Los ataques de asma eran comunes, lo que lo obligaba a estar postrado en la cama durante largas temporadas, esto fue aprovechado por él para aprender a jugar al ajedrez y sobre todo para iniciar su amor por la lectura.

En Alta Gracia, ciudad argentina, cursó estudios primarios y practicó deportes variados, entre los que se incluía el fútbol o el golf. Era un niño que visitaba minas abandonadas, trepaba  árboles, bebía tinta, comía tiza e incluso una vez toreó una cabra. Evidentemente en esas aficiones se reflejaba su espíritu aventurero y rebelde.

Rara vez se le veía estudiar para los exámenes, aunque todos coinciden en que su agilidad mental le permitía comprender muy bien lo que se explicaba en las clases. Sus notas no fueron sorprendentes, cuestión que desconcertaba al padre, pues sabía que el hijo era inteligente, pero en ese tiempo no le llamaban mucho la atención las lecciones.

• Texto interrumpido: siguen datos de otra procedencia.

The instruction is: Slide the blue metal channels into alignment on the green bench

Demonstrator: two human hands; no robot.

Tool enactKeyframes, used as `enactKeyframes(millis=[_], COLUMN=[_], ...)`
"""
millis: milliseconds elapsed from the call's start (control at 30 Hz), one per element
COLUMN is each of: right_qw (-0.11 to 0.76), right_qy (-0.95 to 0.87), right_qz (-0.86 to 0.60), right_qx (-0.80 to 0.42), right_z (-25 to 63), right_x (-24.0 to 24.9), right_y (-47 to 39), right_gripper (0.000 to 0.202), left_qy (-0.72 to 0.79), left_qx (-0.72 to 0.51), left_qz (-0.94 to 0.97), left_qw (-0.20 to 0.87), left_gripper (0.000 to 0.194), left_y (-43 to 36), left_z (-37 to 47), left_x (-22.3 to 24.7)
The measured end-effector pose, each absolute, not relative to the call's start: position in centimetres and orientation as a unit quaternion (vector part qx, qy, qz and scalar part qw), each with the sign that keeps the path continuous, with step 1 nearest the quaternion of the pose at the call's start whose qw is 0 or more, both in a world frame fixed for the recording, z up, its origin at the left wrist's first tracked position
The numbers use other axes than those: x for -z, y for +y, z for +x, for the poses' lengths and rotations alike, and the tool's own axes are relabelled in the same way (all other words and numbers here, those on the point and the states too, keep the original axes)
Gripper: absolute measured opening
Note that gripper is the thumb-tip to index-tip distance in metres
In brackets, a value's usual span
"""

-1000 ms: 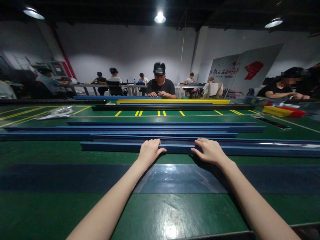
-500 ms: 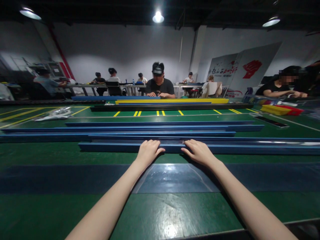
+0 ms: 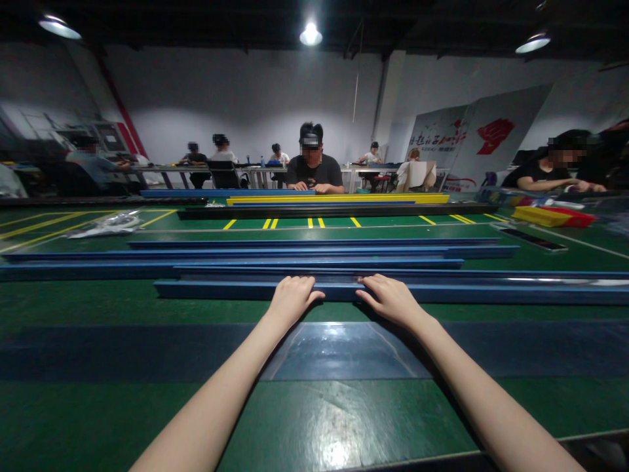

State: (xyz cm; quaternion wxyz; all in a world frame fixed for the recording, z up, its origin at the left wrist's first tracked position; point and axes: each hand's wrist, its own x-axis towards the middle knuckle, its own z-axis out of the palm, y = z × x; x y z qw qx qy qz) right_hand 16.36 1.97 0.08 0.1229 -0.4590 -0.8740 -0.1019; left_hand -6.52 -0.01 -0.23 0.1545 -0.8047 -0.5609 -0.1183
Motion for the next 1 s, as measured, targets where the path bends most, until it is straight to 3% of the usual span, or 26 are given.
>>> enactKeyframes(millis=[1000], right_qw=[0.118], right_qy=[-0.874], right_qz=[-0.460], right_qx=[0.105], right_z=[16.3], right_x=[-0.2], right_y=[1.9], right_gripper=[0.035], left_qy=[-0.529], left_qx=[0.169], left_qz=[-0.809], left_qw=[0.193], left_gripper=[0.030], left_y=[0.5], left_z=[-6.8], left_x=[1.7])
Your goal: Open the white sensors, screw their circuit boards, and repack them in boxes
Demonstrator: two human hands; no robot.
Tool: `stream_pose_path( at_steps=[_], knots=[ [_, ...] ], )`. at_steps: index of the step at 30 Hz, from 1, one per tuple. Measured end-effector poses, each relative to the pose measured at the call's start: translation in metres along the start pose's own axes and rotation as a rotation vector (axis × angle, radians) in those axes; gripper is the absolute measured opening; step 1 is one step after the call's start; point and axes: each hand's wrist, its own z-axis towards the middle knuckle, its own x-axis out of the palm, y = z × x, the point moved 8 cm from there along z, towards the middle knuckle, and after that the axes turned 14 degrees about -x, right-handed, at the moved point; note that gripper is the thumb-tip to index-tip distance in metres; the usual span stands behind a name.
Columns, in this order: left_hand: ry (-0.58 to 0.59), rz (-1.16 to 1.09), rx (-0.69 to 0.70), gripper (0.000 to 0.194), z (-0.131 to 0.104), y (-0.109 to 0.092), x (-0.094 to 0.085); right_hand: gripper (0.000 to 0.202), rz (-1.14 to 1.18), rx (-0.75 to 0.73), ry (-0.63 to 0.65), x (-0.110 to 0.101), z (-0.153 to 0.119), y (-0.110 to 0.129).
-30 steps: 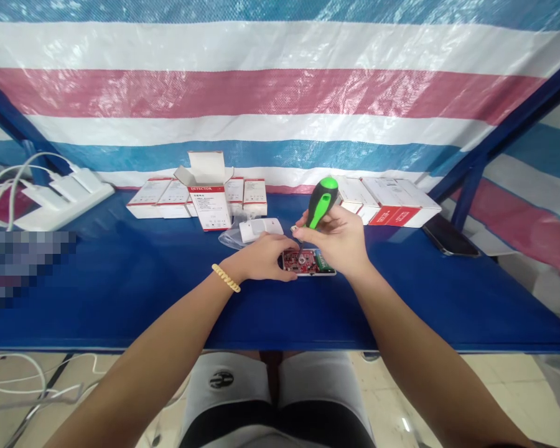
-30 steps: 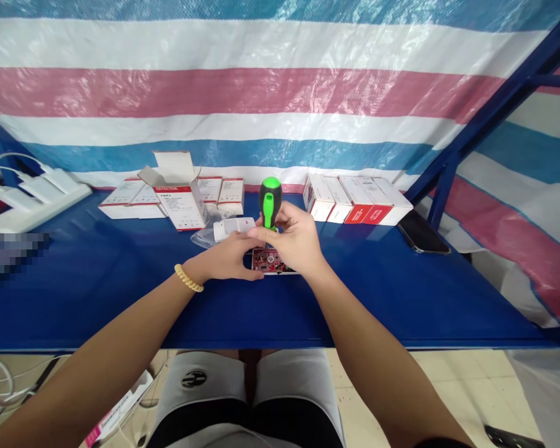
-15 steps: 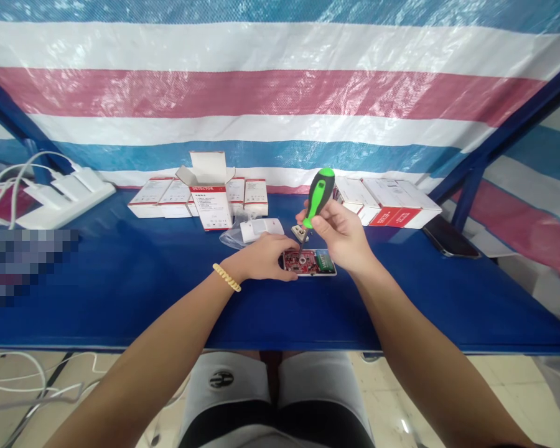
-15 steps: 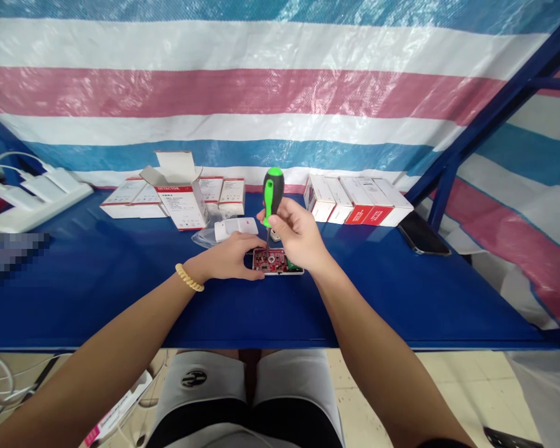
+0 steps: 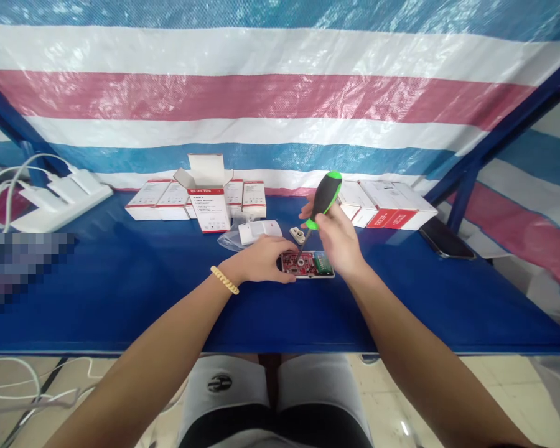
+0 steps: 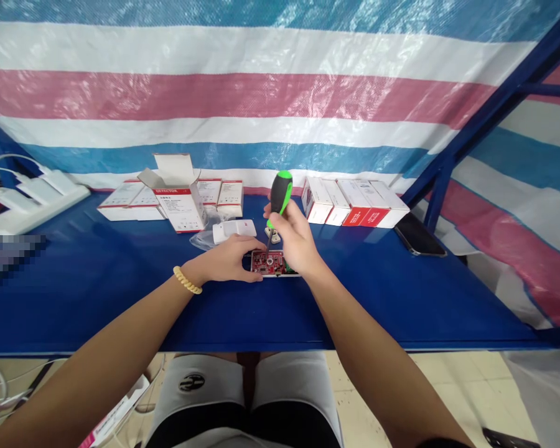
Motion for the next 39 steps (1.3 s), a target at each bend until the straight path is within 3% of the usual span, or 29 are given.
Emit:
stream_pose_path(
  at_steps=[7, 13, 18, 25, 31, 39],
  knots=[
    [-0.010, 0.002, 0.011, 0.044, 0.000, 0.000, 0.000, 0.037, 0.026, 0.059, 0.105, 0.003, 0.001, 0.009],
    [-0.003, -0.014, 0.006, 0.046, 0.000, -0.001, -0.001, 0.045, -0.045, 0.054, -0.039, 0.000, -0.002, 0.008],
    [0.013, -0.016, -0.003, 0.043, 0.000, -0.001, -0.001, 0.039, -0.156, -0.066, -0.098, -0.003, -0.005, 0.003],
    [0.005, 0.008, 0.010, 0.046, 0.001, 0.000, 0.000, 0.043, 0.066, 0.050, 0.005, -0.002, 0.001, 0.003],
    [0.003, 0.001, -0.002, 0.042, 0.000, -0.001, 0.000, 0.042, -0.056, 0.035, -0.033, -0.002, 0.000, 0.016],
    [0.005, 0.002, -0.003, 0.045, -0.001, -0.001, -0.001, 0.047, -0.311, -0.081, -0.138, -0.014, -0.004, 0.010]
  ],
)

En esta etapa, también se lio a puñetazos con algunos compañeros de escuela y juegos, como cualquier menor de edad, valentía que luego fue canalizada en el uso de una lengua afilada que usaba con gran destreza en las discusiones, o en el emprendimiento de algunas aventuras riesgosas.

Luego de Alta Gracia, la familia se instaló en la cercana ciudad argentina de Córdoba, donde Ernesto (14 años) comenzó los estudios de Secundaria. En el nuevo colegio, hizo varios amigos, entre ellos su entrañable compañero Alberto Granado, quien tenía seis años más que él.

Al instalarse con la parentela en la nueva urbe, se integró al equipo de rugby de la escuela, a pesar de que sus condiciones físicas no eran las mejores, pues era bajo para la edad y delgado.

Durante estos años, se ganó varios apodos de parte de sus compañeros, como “Pelao” o “Fuser”, este último mote se lo acuñó Alberto Granado, que era una abreviación del grito de guerra de Ernesto en el rugby: ¡Cuidado, ahí viene el Furibundo Serna! Quizás, sin advertirlo, ese famoso grito de guerra que usaba con sus amigos, era el preludio de los que posteriormente usaría en las serranías cubanas, africanas y bolivianas.